___ Provided information ___

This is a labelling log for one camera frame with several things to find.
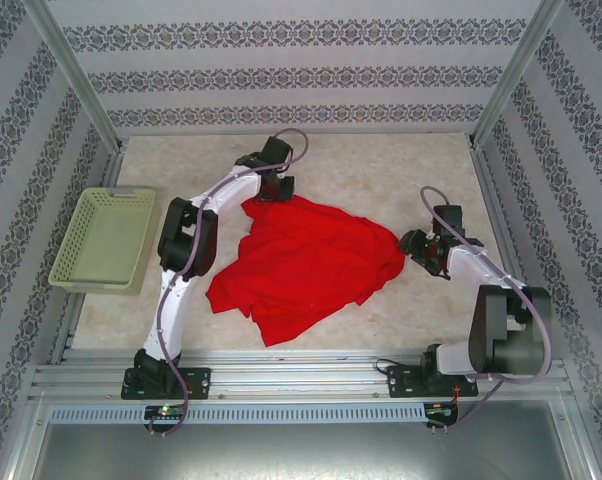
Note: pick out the red t-shirt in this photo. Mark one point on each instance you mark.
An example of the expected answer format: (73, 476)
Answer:
(306, 270)

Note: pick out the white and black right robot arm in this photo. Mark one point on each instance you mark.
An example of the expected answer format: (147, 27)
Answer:
(491, 330)

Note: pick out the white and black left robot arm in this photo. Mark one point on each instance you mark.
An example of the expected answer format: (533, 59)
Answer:
(168, 310)

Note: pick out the small circuit board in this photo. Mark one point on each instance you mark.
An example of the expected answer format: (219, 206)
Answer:
(166, 411)
(441, 409)

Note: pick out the pale green plastic basket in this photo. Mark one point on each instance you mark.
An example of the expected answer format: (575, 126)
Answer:
(101, 240)

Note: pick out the grey metal sheet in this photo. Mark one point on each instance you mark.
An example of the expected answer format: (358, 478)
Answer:
(301, 450)

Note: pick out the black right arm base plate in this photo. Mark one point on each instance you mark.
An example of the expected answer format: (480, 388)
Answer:
(403, 382)

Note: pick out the aluminium mounting rail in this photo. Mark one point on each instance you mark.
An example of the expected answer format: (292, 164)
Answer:
(301, 375)

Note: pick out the aluminium frame post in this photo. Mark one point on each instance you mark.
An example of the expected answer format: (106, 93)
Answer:
(76, 75)
(516, 75)

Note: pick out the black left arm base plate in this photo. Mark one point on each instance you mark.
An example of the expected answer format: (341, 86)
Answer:
(201, 382)

___

** Problem details **
Pull each line holding "robot" out of the listing.

** Answer space **
Note: pick out the white and black right robot arm in this photo. Mark one point on each instance you mark.
Note: pick out the white and black left robot arm in this photo. Mark one point on each instance you mark.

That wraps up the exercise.